─── Data ───

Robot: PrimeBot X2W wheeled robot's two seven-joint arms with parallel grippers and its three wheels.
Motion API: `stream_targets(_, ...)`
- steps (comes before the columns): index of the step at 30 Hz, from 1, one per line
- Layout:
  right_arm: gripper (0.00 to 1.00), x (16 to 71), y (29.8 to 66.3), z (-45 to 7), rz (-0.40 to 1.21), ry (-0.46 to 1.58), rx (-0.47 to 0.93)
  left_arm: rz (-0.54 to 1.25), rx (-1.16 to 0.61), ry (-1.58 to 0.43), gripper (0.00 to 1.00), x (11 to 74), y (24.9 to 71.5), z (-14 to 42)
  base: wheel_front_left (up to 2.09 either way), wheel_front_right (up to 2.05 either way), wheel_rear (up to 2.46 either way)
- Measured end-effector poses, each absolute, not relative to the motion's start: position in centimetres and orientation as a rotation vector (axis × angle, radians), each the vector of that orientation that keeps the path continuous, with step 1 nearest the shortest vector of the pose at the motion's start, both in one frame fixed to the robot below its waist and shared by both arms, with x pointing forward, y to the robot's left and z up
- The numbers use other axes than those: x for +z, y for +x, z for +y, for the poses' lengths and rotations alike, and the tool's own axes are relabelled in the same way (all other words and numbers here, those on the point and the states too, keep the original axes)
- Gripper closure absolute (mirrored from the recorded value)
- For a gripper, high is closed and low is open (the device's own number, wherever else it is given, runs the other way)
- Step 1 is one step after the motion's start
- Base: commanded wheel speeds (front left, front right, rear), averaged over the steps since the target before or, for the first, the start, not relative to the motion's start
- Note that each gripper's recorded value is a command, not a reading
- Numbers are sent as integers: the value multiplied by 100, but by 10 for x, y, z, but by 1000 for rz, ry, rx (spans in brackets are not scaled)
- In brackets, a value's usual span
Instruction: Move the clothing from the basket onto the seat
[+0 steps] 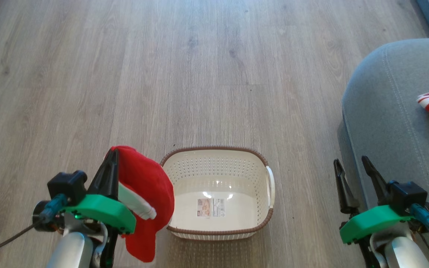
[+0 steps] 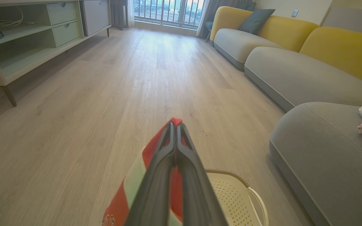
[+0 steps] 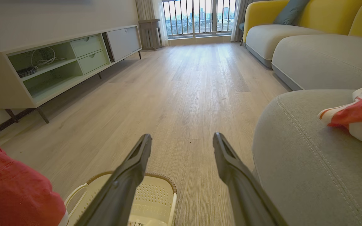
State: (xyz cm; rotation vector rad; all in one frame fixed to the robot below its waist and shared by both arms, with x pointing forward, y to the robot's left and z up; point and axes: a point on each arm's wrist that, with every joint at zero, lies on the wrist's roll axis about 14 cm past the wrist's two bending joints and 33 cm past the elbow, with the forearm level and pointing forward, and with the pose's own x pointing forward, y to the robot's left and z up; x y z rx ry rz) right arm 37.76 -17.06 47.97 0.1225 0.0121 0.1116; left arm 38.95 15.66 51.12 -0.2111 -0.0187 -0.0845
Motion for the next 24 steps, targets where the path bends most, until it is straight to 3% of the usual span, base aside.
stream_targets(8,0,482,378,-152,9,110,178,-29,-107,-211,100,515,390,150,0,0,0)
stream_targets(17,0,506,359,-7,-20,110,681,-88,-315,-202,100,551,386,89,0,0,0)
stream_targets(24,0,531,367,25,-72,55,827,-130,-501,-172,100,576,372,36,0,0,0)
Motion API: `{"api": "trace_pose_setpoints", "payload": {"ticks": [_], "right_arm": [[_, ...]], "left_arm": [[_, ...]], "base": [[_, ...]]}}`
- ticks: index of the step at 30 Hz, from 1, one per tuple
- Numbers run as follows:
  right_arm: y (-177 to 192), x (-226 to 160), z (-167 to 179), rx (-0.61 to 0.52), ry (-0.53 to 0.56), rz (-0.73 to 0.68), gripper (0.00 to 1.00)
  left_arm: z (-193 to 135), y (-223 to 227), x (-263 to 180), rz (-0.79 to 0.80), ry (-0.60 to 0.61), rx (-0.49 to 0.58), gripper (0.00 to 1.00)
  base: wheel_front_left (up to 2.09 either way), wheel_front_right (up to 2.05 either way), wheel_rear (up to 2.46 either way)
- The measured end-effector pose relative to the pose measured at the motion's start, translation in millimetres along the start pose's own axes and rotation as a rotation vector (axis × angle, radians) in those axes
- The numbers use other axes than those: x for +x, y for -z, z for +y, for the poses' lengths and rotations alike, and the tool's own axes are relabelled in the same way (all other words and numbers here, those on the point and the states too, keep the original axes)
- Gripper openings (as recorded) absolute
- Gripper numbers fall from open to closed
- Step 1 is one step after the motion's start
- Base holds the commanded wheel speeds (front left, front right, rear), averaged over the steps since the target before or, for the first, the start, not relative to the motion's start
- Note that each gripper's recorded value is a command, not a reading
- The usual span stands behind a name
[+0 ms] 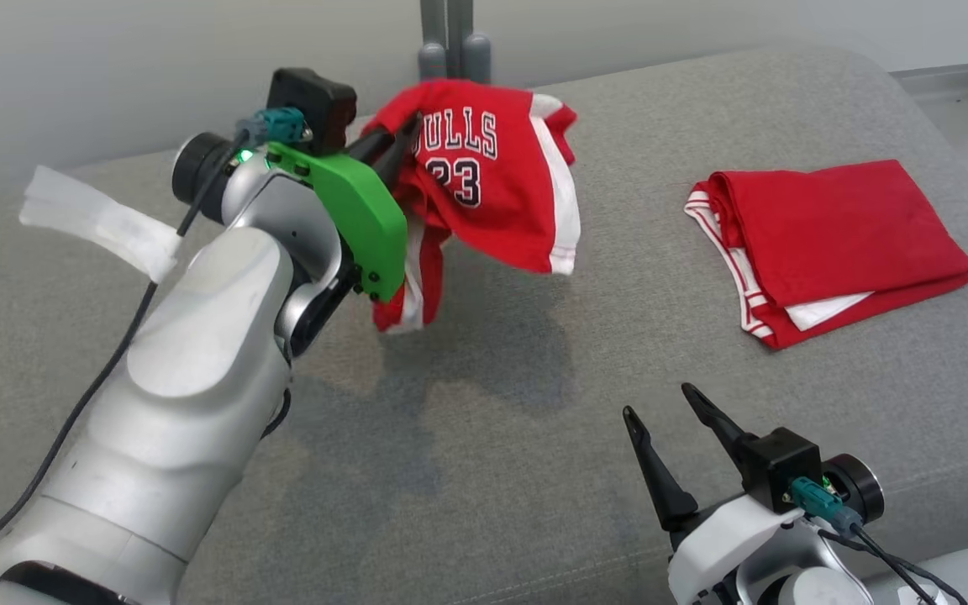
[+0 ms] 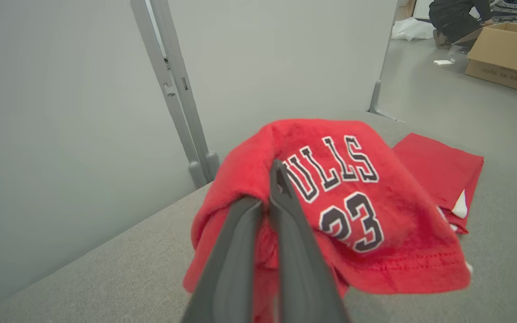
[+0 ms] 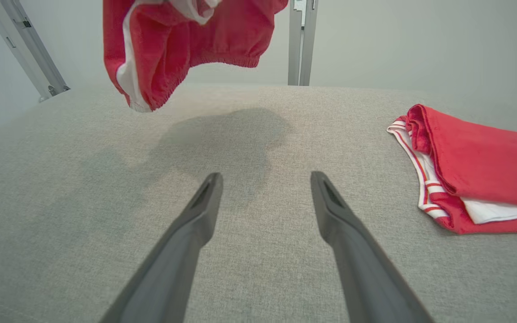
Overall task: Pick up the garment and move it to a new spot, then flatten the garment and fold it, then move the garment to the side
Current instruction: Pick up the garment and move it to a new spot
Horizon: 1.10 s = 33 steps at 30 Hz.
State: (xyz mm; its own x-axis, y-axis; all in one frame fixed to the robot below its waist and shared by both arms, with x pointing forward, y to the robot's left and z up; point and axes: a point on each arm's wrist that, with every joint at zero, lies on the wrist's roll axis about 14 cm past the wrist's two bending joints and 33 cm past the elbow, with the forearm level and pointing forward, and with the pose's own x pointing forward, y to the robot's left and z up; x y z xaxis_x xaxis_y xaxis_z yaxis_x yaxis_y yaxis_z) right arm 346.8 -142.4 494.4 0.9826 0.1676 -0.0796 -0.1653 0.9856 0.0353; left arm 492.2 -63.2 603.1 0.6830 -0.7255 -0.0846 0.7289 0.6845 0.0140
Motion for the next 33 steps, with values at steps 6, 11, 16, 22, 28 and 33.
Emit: {"api": "trace_pose_setpoints", "payload": {"ticks": [6,11,16,22,28,33], "right_arm": [[2,-2,-13,0.008,0.041,-0.002,1.00],[7,3,-19,0.013,0.055,0.012,1.00],[10,6,-22,0.018,0.062,0.016,1.00],[9,11,-19,0.020,0.047,0.011,1.00],[3,10,-13,0.025,0.029,-0.012,1.00],[-1,9,-6,0.026,0.007,-0.026,1.00]], "left_arm": [[0,73,-1,0.184,0.030,0.080,0.00],[25,139,-15,0.366,-0.016,0.153,0.00],[41,171,-28,0.437,-0.081,0.135,1.00],[52,172,-41,0.401,-0.160,0.045,1.00],[45,150,-52,0.261,-0.184,0.012,1.00],[17,142,-62,0.194,-0.144,0.004,1.00]], "base": [[0.00,0.00,0.00],[0.00,0.00,0.00],[0.00,0.00,0.00],[0.00,0.00,0.00],[0.00,0.00,0.00],[0.00,0.00,0.00]]}}
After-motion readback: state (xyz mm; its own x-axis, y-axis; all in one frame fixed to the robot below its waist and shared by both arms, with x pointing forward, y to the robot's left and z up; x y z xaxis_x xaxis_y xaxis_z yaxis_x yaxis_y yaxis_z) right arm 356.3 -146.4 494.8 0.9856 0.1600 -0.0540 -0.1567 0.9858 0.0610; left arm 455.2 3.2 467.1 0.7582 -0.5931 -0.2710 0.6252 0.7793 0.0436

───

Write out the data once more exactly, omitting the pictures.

* _Output_
Robot: PrimeBot X2W wheeled robot's two seven-joint arms with parallel grippers and its three wheels.
Motion API: `stream_targets(_, ...)`
- steps (comes before the columns): index of the step at 30 Hz, from 1, one per line
- Layout:
  right_arm: gripper (0.00 to 1.00), x (16 to 71), y (29.8 to 66.3), z (-45 to 7), rz (-0.40 to 1.21), ry (-0.46 to 1.58), rx (-0.47 to 0.93)
  left_arm: rz (-0.54 to 1.25), rx (-1.16 to 0.61), ry (-1.58 to 0.43), gripper (0.00 to 1.00), x (11 to 74), y (24.9 to 71.5), z (-14 to 42)
  base: wheel_front_left (up to 2.09 either way), wheel_front_right (up to 2.05 either way), wheel_rear (up to 2.46 either way)
- Measured end-effector poses, each absolute, not relative to the motion's start: position in centimetres and orientation as a rotation vector (axis × angle, radians), each the vector of that orientation that keeps the path continuous, with step 1 nearest the shortest vector of the pose at the motion's start, both in one frame fixed to the robot below its waist and shared by both arms, with x pointing forward, y to the robot's left and z up
- The numbers use other axes than those: x for +z, y for +x, z for +y, for the poses' lengths and rotations alike, and the tool's own axes are relabelled in the same way (all other words and numbers here, those on the point and the states too, keep the original axes)
- Gripper closure absolute (mirrored from the recorded value)
- For a gripper, high is closed and low is open (the device's own number, wherever else it is given, runs the other way)
- Step 1 is one step after the motion's start
- Base: commanded wheel speeds (front left, front right, rear), averaged over the steps since the target before or, for the first, the start, not relative to the motion's start
- Note that each gripper's recorded value is a command, not a reading
- Numbers are sent as integers: the value multiplied by 100, but by 10 for x, y, z, but by 1000 for rz, ry, rx (spans in brackets are not scaled)
- In brackets, a value's usual span
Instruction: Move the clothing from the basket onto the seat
[+0 steps] 
[+0 steps] 
[+0 steps] 
State: (xyz cm; rotation vector rad; all in one frame fixed to the robot below its waist and shared by both arms, with x pointing forward, y to the robot's left and z up; point and axes: a point on each arm's wrist that, with every joint at zero, lies on the wrist's roll axis about 14 cm past the wrist's two bending joints and 33 cm past the elbow, with the forearm level and pointing forward, and with the pose's own x pointing forward, y to the robot's left and z up; x y z rx ry rz) right arm 37.76 -17.06 47.97 0.1225 0.0121 0.1116; left arm 38.95 15.66 51.12 -0.2111 -0.0187 -0.0845
Motion for the next 24 steps, targets where the path bends most, until it is straight to 3% of the usual span, base aside.
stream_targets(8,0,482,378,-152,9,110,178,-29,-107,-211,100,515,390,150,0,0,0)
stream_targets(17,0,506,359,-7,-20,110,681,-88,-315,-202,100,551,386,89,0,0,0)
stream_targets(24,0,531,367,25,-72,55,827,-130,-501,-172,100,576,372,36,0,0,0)
Motion API: `{"api": "trace_pose_setpoints", "payload": {"ticks": [_], "right_arm": [[_, ...]], "left_arm": [[_, ...]], "base": [[_, ...]]}}`
- ticks: index of the step at 30 Hz, from 1, one per tuple
- Numbers run as follows:
  right_arm: y (-177 to 192), x (-226 to 160), z (-167 to 179), rx (-0.61 to 0.52), ry (-0.53 to 0.56), rz (-0.73 to 0.68), gripper (0.00 to 1.00)
  left_arm: z (-193 to 135), y (-223 to 227), x (-263 to 180), rz (-0.79 to 0.80), ry (-0.60 to 0.61), rx (-0.49 to 0.58), gripper (0.00 to 1.00)
  base: wheel_front_left (up to 2.09 either way), wheel_front_right (up to 2.05 either way), wheel_rear (up to 2.46 either way)
- The measured end-effector pose relative to the pose measured at the motion's start, translation in millimetres along the start pose's own axes and rotation as a rotation vector (axis × angle, radians) in those axes
- The numbers use other axes than those: x for +x, y for -z, z for +y, for the poses' lengths and rotations alike, and the tool's own axes are relabelled in the same way (all other words and numbers here, those on the point and the states too, keep the original axes)
- Gripper openings (as recorded) absolute
- Gripper numbers fall from open to closed
- Step 1 is one step after the motion's start
- Base holds the commanded wheel speeds (front left, front right, rear), averaged over the steps since the target before or, for the first, the start, not relative to the motion's start
- Note that each gripper's recorded value is a command, not a reading
- The usual span stands behind a name
[+0 ms] 
[+0 ms] 
[+0 ms] 
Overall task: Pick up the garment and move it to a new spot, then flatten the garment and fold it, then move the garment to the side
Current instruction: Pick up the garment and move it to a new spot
Horizon: 1.10 s = 33 steps at 30 Hz.
State: (xyz mm; its own x-axis, y-axis; all in one frame fixed to the robot below its waist and shared by both arms, with x pointing forward, y to the robot's left and z up; point and axes: a point on each arm's wrist that, with every joint at zero, lies on the wrist's roll axis about 14 cm past the wrist's two bending joints and 33 cm past the elbow, with the forearm level and pointing forward, and with the pose's own x pointing forward, y to the robot's left and z up; x y z xaxis_x xaxis_y xaxis_z yaxis_x yaxis_y yaxis_z) right arm 346.8 -142.4 494.4 0.9826 0.1676 -0.0796 -0.1653 0.9856 0.0353; left arm 492.2 -63.2 603.1 0.6830 -0.7255 -0.0846 0.7289 0.6845 0.0140
Motion for the next 33 steps, with values at steps 6, 11, 16, 22, 28 and 33.
Emit: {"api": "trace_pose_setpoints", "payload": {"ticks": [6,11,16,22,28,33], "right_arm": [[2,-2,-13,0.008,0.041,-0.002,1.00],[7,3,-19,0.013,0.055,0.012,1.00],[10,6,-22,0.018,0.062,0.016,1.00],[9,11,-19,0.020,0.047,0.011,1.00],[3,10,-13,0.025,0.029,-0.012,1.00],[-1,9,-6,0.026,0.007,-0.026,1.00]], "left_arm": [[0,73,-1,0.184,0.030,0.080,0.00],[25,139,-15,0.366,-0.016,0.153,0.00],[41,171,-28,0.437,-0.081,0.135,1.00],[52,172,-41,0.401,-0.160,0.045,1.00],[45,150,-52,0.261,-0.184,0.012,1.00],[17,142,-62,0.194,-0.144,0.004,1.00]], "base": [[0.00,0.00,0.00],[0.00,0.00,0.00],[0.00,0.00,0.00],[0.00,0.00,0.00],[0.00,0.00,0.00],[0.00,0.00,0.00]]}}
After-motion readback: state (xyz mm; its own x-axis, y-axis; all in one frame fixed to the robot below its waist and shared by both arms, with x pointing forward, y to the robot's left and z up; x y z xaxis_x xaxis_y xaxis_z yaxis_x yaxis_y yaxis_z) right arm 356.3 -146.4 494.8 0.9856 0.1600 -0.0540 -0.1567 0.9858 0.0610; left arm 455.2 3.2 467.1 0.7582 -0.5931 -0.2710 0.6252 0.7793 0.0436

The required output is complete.